By that handy piece of demagoguery, Roybal assured the toothlessness of carefully arranged and negotiated legislation. More to the point, he further assured that the promised ‘last amnesty’ would be revisited again in a scant twenty years, illegal immigration (mostly from Mexico) having ballooned during those years to over 12 million.
It’s an absolute laugh that Americans continue to see a National Identity Card as a huge, dark, big-brothery menace. Casually allowing their e-mails and phone calls to be monitored, unbothered by the feds tracing down their bank transactions, ready and willing to give up all kinds of information (including photo ID and, in some states, fingerprints) in order to get a driver’s license, Americans go ballistic when national ID is proposed.
C’mon, guys, the credit ‘industry’ already know where you bought your snow-tires, how much you paid for them and if the payment was made in a timely manner. Unseen observers of your life already know where you’ve been, what and where you eat, how many times (if ever) you visit a message-parlor. They already know how much you owe on your home, if it’s been refinanced and if you’re struggling to pay Dr. Jones for that uninsured tummy-tuck.

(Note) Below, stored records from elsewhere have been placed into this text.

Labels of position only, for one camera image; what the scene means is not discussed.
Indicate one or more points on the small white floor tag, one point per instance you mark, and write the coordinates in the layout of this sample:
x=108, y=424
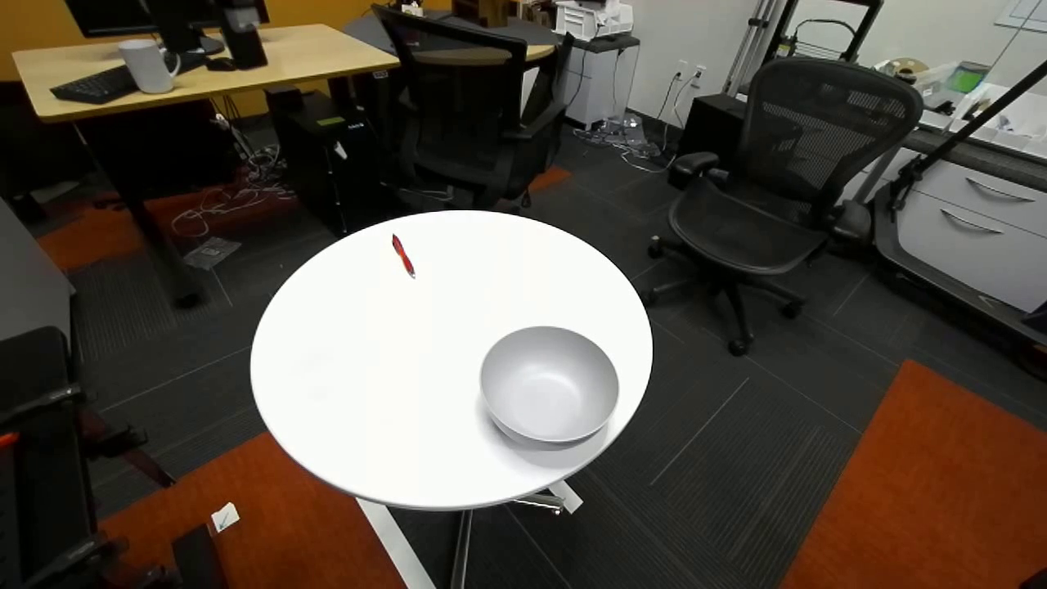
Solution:
x=223, y=517

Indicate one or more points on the black camera stand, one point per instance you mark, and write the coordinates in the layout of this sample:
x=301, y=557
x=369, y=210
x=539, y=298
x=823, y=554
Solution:
x=961, y=136

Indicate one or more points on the black keyboard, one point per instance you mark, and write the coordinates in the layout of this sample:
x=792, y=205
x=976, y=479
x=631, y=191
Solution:
x=97, y=85

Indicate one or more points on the black padded office chair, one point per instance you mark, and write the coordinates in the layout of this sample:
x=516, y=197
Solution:
x=458, y=108

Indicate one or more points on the green box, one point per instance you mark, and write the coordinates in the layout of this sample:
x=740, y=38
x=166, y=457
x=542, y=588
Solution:
x=968, y=75

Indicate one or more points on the black mesh office chair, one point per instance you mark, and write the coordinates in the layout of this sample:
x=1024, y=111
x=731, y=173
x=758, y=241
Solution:
x=787, y=218

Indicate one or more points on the white metal table base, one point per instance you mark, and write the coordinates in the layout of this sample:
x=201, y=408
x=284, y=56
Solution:
x=398, y=543

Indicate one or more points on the white printer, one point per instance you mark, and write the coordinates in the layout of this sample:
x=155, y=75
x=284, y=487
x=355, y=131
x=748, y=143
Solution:
x=592, y=18

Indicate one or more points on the red pen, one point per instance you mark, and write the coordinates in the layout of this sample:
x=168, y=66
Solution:
x=405, y=257

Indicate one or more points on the dark grey cabinet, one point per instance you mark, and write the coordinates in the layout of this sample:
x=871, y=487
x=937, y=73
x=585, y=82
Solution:
x=30, y=284

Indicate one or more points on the small white cabinet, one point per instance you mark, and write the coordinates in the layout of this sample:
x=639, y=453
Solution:
x=603, y=82

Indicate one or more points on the black floor box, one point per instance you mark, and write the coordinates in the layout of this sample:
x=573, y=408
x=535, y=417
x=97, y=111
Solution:
x=715, y=126

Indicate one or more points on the white drawer cabinet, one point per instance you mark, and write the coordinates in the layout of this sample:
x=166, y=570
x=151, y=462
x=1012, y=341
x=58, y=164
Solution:
x=970, y=233

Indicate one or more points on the black computer monitor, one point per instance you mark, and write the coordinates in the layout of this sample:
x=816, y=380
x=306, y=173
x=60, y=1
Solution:
x=118, y=15

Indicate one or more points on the light wooden desk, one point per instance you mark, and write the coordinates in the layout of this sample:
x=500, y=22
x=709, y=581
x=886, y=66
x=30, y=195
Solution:
x=300, y=53

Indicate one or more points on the black chair with armrest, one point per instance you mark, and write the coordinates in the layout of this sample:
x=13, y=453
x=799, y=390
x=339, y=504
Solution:
x=43, y=468

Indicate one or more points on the grey power strip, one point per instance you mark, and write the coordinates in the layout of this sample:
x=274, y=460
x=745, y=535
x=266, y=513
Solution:
x=212, y=252

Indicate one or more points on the black computer tower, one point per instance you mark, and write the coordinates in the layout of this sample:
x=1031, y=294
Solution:
x=328, y=150

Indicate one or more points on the white mug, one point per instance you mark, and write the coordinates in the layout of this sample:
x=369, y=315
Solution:
x=144, y=66

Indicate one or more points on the white bowl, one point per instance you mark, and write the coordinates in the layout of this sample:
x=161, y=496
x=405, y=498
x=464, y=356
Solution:
x=547, y=383

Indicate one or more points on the black desk speaker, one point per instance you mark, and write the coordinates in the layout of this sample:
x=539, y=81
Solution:
x=248, y=39

Fewer than 20% of Americans have ever had (or even thought of having) passports. In all other reasonably advanced societies of the world, passports are common as driver’s licenses. Because they are bulky and not something you want to lose or have stolen, most countries issue a national identity card as well. Simple, laminated photo-IDs that carry easily in pocket or purse.
What can possibly make Americans so flinchy about such a common document?
Roybal and a bunch of House Democrats pulled the ID portion of the immigration legislation in the middle of the night, asking no one and presenting the final marked-up bill a half-hour before the vote. Sound familiar? Yeah, Democrats used to do that stuff as well as Republicans.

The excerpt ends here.